By helping healthcare providers improve claim and remittance processes, financial institutions can improve collections and gain more receivables related business, according to Madhavi Mantha, senior analyst for Celent LLC, a Boston-based consultant.

Celent is looking closely at collections, payments and other aspects of healthcare banking as part of a series of three reports, the second of which, Shifting Stakeholders and Change Agents in Healthcare Transaction Processing is scheduled to be published the week of Aug. 19th.

One of the stakeholders that Mantha expects to change is financial services providers. Financial institutions already handle the payments process for the healthcare providers and third-party collectors. They could expand their business and gain additional revenues from receivables funding, cash flow management and related services by helping the providers and third-party collection firms use electronic payment and claims (invoicing) processes and by squeezing as many other inefficiencies out of the process as possible.

The most efficient systems result in receivables being paid in as little as 20 days, while the most inefficient systems result in receivables going unpaid for 100 days or more, according to Mantha.

“The idea of getting paid for other things is much more straight forward,” Mantha says. “You buy a number of units of widgets, receive an invoice with the shipment, validate that the number of units and unit price is correct, then make the payment. The validation of the invoice is a fairly straightforward process.”

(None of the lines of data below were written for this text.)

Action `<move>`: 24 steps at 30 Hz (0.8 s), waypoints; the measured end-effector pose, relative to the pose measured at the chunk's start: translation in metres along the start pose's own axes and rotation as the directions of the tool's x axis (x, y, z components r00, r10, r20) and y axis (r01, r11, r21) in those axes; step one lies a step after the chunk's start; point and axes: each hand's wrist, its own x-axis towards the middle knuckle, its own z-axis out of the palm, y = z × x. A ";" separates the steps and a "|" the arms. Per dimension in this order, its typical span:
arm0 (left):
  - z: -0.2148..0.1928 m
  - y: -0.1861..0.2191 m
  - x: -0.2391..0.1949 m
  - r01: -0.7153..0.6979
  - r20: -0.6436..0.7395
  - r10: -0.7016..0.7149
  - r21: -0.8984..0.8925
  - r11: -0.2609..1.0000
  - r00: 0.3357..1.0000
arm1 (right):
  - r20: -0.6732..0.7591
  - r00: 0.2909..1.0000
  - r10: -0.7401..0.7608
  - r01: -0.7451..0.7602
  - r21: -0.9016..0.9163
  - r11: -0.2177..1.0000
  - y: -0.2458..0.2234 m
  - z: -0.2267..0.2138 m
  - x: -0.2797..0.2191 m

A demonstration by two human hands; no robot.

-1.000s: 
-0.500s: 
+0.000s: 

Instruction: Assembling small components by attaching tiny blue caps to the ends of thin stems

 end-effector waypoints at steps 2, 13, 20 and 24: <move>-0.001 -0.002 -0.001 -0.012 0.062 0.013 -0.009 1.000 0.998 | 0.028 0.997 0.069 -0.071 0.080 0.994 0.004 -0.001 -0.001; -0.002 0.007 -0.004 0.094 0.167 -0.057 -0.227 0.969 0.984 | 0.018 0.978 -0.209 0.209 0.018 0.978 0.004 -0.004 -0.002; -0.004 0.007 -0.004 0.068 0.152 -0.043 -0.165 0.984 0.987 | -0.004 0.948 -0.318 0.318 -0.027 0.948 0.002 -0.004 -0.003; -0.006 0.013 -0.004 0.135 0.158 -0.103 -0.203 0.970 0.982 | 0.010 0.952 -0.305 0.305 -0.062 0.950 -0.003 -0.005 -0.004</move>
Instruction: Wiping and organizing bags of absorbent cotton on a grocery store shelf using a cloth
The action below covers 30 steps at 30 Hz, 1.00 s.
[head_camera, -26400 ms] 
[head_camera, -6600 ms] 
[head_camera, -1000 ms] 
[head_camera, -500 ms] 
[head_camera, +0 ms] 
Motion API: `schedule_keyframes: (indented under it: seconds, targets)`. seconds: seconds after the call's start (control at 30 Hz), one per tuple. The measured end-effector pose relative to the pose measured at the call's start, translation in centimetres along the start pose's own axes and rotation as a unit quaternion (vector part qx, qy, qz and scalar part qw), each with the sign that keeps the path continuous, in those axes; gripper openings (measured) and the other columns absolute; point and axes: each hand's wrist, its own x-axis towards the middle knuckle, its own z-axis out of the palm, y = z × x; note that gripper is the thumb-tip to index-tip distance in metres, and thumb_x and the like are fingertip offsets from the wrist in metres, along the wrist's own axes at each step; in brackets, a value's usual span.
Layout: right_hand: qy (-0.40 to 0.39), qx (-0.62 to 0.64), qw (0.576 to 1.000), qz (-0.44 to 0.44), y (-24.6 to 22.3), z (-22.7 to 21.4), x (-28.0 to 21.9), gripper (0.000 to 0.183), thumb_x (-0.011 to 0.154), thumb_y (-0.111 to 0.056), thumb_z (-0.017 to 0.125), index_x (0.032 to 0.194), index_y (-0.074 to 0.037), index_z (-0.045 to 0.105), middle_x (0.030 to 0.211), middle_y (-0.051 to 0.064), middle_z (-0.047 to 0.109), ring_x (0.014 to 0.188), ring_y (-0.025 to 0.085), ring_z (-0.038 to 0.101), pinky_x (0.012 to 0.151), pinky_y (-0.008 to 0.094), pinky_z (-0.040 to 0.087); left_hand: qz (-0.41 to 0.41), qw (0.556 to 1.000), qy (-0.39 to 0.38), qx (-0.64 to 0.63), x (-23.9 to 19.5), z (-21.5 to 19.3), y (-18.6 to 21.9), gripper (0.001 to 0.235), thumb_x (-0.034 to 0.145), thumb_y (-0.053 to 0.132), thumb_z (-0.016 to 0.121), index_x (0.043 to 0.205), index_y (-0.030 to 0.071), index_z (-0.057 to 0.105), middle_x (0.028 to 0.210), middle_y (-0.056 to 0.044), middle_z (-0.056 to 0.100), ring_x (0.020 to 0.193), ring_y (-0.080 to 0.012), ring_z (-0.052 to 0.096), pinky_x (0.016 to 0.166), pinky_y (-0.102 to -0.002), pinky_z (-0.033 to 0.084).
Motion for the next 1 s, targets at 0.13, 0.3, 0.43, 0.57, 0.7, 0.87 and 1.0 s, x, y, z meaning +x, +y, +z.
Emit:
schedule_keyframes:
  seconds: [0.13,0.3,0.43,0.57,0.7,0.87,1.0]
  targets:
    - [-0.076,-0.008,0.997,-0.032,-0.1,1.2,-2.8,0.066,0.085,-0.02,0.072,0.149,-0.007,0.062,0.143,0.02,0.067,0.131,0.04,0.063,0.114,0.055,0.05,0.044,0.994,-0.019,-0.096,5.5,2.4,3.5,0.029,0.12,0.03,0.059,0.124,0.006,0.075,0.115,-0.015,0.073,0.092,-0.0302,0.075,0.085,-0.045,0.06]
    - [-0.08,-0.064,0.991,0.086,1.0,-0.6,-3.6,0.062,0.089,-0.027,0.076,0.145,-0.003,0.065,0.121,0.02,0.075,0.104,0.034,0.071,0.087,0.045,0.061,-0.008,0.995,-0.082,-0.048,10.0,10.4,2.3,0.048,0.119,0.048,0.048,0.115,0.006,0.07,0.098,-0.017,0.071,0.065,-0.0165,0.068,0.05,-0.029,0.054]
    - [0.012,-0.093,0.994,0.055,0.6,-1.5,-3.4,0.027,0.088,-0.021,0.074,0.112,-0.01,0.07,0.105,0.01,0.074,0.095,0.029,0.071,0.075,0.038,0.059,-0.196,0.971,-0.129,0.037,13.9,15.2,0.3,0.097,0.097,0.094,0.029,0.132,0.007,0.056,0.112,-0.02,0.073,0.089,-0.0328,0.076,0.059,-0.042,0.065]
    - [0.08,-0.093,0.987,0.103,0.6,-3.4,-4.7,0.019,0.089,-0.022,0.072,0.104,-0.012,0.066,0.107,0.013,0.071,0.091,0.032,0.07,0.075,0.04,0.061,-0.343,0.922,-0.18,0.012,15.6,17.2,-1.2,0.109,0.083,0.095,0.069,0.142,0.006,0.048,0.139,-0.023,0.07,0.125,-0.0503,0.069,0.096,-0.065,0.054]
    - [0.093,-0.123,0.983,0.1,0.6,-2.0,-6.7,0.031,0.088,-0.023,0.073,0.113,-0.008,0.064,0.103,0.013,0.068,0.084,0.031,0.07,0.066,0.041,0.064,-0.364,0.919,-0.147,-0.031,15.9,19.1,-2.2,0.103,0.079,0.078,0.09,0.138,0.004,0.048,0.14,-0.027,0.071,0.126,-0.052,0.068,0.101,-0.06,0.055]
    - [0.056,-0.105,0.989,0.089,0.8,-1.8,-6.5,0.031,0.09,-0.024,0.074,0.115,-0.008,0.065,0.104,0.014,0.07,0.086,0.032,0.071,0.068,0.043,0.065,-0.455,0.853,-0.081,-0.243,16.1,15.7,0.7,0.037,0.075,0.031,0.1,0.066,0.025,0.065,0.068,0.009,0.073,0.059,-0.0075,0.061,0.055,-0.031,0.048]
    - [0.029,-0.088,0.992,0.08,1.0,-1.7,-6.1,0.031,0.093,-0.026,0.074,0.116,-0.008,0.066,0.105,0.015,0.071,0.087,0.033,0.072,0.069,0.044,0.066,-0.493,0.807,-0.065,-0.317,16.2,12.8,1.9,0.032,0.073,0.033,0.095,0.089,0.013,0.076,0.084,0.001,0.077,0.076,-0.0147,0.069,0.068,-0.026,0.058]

In healthcare, the provider gives information regarding treatment to a medical coder or other billing specialist for creation of the claim. The treatment, diagnosis and duration of service combine to determine the procedure code that will be used for the claim. The more common the claim, the less likely there is a problem with these codes. But as healthcare becomes more complex, so do the codes and the chance for error.

If the code is wrong or if there is a question regarding eligibility of coverage, the initial claim is typically rejected, according to Mantha. “Forty percent of claims go back through the payment loop.”

Another problem is that the claims remittance process is still largely paper-based, leading to errors and a high rate of claim denials or delays, meaning slower collections for providers, Mantha says.

According to Celent’s first report in the series, Healthcare Transactions: What’s the Forecast for Financial Institutions, adoption of electronic transactions has been uneven because many legacy payment and claim systems don’t work with electronic transaction systems. Even the electronic systems that do exist use many separate platforms, many of which don’t communicate with one another.

Therefore, any financial institution considering entering the healthcare payments business needs to invest at least $5 million to enable themselves to collect and process transaction data as well as provide value-added services, like denials management, according to Celent. It’s the value-added processes that are the most attractive to the financial institutions.

“Banks have a natural interest in the payments and in the financing of the receivables,” Mantha says. Cash management and short-term funding are other areas where financial institutions could benefit by entering healthcare banking.